Signs We Are In a Rolling Recession

There are indicators of slowing employment growth in interest rate-sensitive industries.

Is there a recession coming/? For all those asking, RealPage says there are signs of one already here — a rolling recession in industries that are particularly vulnerable to interest rates.

The discussion about inflation and a recession has largely been one of “will it come” or can the country count on a soft landing/? But the RealPage blog post is a reminder that there are other alternatives.

Jamie Dimon, chief executive of JP Morgan Chase and frequent risk-managing pessimist has been warning about potential stagflation for many months. In such a scenario, inflation runs hot, growth is low, and unemployment, high. It was the scourge of the 1970s.

A rolling recession is different. Instead of an unusual collection of mismatched characteristics, there is a recession but one that doesn’t act evenly across the entire economy. Only certain industries feel the crunch at a time. The slowdown moves from one part of the economy to another, taking turns. The World Economic Forum mentioned in March 2023 that multiple global economists thought the United States might be in a rolling recession.

In December 2023, Cushman Wakefield’s 2024 U.S. Macro Outlook called the U.S. economic condition a rolling recession. “The backdrop for CRE in our baseline forecast is one with many shades of grey,” Rebecca Rockey, Cushman Wakefield deputy chief economist and principal author of the report, said at the time in prepared comments. “Some sectors that are decelerating will probably surprise onlookers with their resilience—such as what we envision for industrial and multifamily demand.
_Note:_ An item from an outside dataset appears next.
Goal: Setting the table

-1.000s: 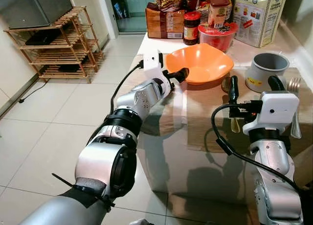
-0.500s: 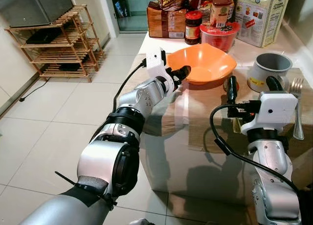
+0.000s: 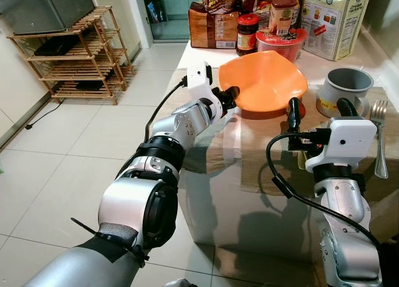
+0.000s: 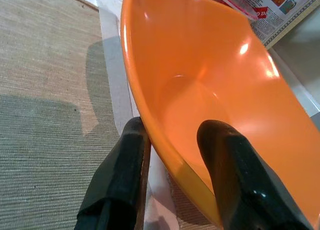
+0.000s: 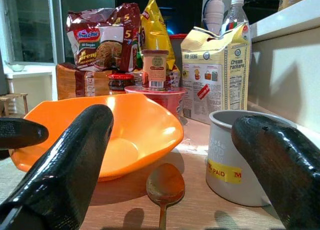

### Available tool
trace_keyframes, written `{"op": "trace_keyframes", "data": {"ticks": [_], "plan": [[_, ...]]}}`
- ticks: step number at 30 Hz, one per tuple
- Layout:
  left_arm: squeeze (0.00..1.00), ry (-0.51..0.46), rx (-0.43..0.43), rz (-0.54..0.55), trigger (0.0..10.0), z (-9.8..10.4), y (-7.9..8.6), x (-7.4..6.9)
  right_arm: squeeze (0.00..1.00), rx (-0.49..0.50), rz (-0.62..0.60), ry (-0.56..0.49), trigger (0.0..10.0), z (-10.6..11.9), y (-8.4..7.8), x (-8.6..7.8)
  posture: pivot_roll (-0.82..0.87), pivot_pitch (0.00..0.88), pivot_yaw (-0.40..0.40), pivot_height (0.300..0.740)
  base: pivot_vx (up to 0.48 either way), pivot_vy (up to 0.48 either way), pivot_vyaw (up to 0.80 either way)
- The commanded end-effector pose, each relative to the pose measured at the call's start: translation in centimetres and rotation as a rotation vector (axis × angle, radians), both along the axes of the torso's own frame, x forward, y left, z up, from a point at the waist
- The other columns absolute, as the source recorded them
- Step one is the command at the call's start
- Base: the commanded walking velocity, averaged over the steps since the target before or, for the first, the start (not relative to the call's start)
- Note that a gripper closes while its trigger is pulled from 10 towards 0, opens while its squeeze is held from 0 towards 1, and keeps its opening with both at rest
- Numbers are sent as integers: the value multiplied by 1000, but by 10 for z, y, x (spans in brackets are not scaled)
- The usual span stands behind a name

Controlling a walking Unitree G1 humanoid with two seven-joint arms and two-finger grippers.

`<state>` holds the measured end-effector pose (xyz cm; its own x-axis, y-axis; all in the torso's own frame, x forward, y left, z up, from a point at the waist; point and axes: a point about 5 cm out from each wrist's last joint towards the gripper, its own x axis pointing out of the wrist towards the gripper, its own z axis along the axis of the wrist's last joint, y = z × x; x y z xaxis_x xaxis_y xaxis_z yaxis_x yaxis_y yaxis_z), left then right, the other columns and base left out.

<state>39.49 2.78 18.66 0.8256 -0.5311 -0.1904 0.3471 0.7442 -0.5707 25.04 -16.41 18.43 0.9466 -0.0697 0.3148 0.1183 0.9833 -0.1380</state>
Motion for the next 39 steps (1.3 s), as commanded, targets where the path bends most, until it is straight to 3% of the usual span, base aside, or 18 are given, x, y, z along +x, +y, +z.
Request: {"op": "trace_keyframes", "data": {"ticks": [1,4,9,26,34,39], "plan": [[0,1,4,5,0,6,1,3,0,15,6,16,10000,-3,2,0,-85,0,141,736,0,0,0],[0,-48,21,48,0,8,7,5,0,17,6,20,10000,-4,2,0,-85,0,141,736,0,0,0],[0,-136,-24,90,0,13,14,7,0,19,9,30,10000,-7,3,1,-77,0,139,736,0,0,0],[0,-179,-67,114,0,11,19,6,0,18,17,53,10000,-15,3,2,-63,0,129,736,0,0,0],[0,-318,-159,164,0,48,33,12,0,15,22,56,10000,-17,3,4,-59,0,128,736,0,0,0],[0,-338,-212,160,0,61,37,12,0,18,25,65,10000,-20,3,5,-57,0,126,736,0,0,0]]}}
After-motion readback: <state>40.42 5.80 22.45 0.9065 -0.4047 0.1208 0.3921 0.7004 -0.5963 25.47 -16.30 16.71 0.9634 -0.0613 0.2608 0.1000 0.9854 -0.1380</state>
As for retail, limited supply puts a cap on just how high retail vacancy will go.”

So, the thought isn’t new.

“The highest wage sectors such as Information (largely tech jobs), Professional and Business Services (office-based jobs) and Financial Activities have seen interest rate pressures erode recent growth,” Carl Whitaker, director of research and analysis of market analytics for RealPage, wrote. “Conversely, sectors like Education and Health Services and Government, which are understandably well insulated from interest rates, are still achieving good to great growth, according to recent data from the Bureau of Labor Statistics.”

He suggested that two sectors warrant monitoring over the next few months: construction and also leisure and hospitality services. “Construction seems like it’s bound to ease,” Whitaker wrote. “Leisure and Hospitality Services has boomed due to pandemic-era excess savings, but with those savings burning off how long will that sector continue to see its strong growth?”

He also noted that the “still-resilient overall nature of job growth has been a boon for [multifamily] demand” and any drag on higher wage sectors hasn’t hurt Class-A multifamily.